The achievement and special environment created at the fundamental schools have put them in line with advanced thinking for educational reform, and understandably, there are some in the district who wonder why those advantages are not available to more students. The location of the schools on the perimeters of the city has led critics to ask whether the fundamental schools, in effect, create a separate system of education for the district’s more affluent students, who can get more easily to the fundamental schools, and generally are more aware of their offerings. District Supt. Rudy Castruita has acknowledged that while “everybody has access, not everybody has equal access.”

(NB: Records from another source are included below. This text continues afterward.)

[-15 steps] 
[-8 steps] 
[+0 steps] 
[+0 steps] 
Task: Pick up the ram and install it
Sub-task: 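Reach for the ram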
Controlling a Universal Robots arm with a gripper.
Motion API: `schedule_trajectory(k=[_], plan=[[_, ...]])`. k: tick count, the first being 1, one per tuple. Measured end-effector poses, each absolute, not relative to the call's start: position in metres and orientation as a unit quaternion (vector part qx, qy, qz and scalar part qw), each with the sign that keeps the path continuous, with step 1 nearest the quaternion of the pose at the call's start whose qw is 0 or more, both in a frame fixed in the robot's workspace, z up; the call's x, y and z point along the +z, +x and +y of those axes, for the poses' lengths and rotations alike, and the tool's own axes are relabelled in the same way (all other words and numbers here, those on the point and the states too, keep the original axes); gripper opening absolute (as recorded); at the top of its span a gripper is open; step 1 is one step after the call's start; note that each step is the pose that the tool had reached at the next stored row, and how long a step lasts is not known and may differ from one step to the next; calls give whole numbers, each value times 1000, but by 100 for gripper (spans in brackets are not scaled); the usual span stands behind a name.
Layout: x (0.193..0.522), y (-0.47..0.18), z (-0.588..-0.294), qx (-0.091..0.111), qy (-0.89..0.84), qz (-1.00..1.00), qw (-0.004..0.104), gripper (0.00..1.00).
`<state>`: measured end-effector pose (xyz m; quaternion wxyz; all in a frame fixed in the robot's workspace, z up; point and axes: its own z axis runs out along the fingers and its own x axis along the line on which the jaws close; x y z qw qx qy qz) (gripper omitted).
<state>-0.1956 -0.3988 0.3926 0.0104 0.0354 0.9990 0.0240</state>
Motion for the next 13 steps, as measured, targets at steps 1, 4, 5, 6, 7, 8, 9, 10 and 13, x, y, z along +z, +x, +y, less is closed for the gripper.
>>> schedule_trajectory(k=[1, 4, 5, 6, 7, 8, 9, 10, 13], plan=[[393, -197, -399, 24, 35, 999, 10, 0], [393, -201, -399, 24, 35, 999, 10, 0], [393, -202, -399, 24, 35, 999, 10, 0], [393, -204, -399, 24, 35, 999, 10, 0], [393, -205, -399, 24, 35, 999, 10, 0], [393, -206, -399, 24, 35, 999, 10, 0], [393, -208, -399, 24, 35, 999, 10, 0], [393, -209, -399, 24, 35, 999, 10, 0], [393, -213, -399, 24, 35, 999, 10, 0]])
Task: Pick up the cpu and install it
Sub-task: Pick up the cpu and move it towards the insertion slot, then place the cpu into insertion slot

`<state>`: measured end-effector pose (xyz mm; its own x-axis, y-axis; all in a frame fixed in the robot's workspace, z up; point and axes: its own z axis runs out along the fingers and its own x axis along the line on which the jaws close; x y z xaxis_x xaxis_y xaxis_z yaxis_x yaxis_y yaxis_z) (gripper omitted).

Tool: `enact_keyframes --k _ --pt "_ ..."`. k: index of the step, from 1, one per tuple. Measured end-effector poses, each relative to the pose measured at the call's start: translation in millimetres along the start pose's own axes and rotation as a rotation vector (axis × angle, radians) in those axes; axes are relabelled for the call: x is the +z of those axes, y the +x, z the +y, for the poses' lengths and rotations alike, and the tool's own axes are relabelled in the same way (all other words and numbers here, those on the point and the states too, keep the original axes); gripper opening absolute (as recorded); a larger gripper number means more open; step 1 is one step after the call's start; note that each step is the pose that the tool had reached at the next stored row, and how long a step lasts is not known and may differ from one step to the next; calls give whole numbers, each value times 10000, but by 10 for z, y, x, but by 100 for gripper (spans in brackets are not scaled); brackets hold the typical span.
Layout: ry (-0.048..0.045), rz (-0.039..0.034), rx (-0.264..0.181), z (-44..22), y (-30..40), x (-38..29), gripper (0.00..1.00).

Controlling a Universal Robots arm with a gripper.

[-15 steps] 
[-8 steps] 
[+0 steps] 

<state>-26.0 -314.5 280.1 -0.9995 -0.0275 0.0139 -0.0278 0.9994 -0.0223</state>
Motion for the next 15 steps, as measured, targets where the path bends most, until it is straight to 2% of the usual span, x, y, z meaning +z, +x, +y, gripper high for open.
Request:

The district now plans to open a second intermediate fundamental school in 1996, on the north side of town. That school itself is the subject of controversy over the cost of purchasing the land. But a more basic concern is that it, like the other fundamental schools, is to be located outside the center of the city. And there are concerns about whether even opening that school will change the demographics in any significant way by serving more poor students. Since the district does not provide transportation to the fundamental schools, it remains difficult for low-income families living in central-city areas to get to them.

The district should see what it can do to make fundamental schools more accessible to the poor. It has 36 elementary and intermediate schools, but 42% of white students attend the three fundamental schools. It would make sense to try establishing a fundamental school in the central part of the city when the district builds new schools there, thereby making access easier for low-income students. The district says it is interested in providing “choice” for those who would like fundamental schools; it should do what it can to make good on that promise in the downtown area.

Establishing one or more fundamental schools in the central part of the city would go a way toward sending a signal to the community. It would suggest that the same standards of parental involvement and voluntary commitment to excellence can be applied all across the district, and not just for the students who can afford transportation.